British screenwriter David Seidler vehemently defends the choices he made.

“Let me be really blunt: I lost my paternal grandparents to the Holocaust,” he says. “Can you imagine I would spend a huge portion of my life obsessing about a movie about a man who I knew to be an anti-Semite? It’s a vile suggestion.”

While he acknowledges that he is not a trained historian, he says he read extensively about the prince and found nothing, “not even a whisper to suggest he was anti-Semitic.”

Moreover, he says, the film is not about British history, but rather is a deeply personal meditation drawn from his own youth during wartime Britain. “The king was my hero,” says the screenwriter, who himself suffered from a childhood stutter and penned the film as an homage.

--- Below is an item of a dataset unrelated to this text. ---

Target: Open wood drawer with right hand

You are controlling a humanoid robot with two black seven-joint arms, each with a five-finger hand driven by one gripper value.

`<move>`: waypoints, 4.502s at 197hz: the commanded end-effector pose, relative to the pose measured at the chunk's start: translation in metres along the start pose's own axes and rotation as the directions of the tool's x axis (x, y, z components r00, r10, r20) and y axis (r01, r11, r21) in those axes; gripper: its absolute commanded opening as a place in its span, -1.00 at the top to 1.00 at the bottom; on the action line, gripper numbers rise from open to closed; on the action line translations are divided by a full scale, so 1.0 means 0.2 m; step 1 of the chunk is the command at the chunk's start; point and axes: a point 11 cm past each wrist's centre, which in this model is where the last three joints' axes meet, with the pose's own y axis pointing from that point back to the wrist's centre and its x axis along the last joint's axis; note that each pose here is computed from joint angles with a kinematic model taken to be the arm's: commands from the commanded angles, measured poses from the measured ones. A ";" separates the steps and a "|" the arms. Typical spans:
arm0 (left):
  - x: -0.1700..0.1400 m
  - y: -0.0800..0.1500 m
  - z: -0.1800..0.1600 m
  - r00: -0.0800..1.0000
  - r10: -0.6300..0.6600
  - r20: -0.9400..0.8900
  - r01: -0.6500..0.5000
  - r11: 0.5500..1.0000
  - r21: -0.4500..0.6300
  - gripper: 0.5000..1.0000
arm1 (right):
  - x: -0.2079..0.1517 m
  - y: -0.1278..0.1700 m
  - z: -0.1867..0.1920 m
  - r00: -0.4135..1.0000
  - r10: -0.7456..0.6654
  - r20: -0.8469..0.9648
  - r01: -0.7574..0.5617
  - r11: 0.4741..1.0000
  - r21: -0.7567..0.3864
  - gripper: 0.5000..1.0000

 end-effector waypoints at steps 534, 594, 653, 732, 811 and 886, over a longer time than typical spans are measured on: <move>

Such sparring goes to the heart of what sets dramas and documentaries apart, says Susan Mackey-Kallis, an associate professor of communication at Villanova University. Her book on controversial filmmaker Oliver Stone addresses the question of a storyteller’s obligation to history.

“Oliver talks about ‘story truth,’ ” she says, which is distinct from rational details about a time and place. She points to the Cartesian split – “a moment when rational, scientific knowledge separated from feeling or intuitive knowing.”

Drama functions on the intuitive, narrative level, she says, adding that filmmakers give us a window into a time and place in a way that dry facts simply cannot convey. Narrative truth, she adds, comes from the emotional fidelity of a story, not its rational assemblage of facts.

Dramas are memory pieces, says Carolyn Kitch, a specialist in memory and meaning at Temple University. Film is an exercise in recapturing and reshaping moments from the past into meaning for the present, she says. This is not a history lesson; that is what documentaries are for, she adds.

“The King’s Speech,” she says, “is memory film.”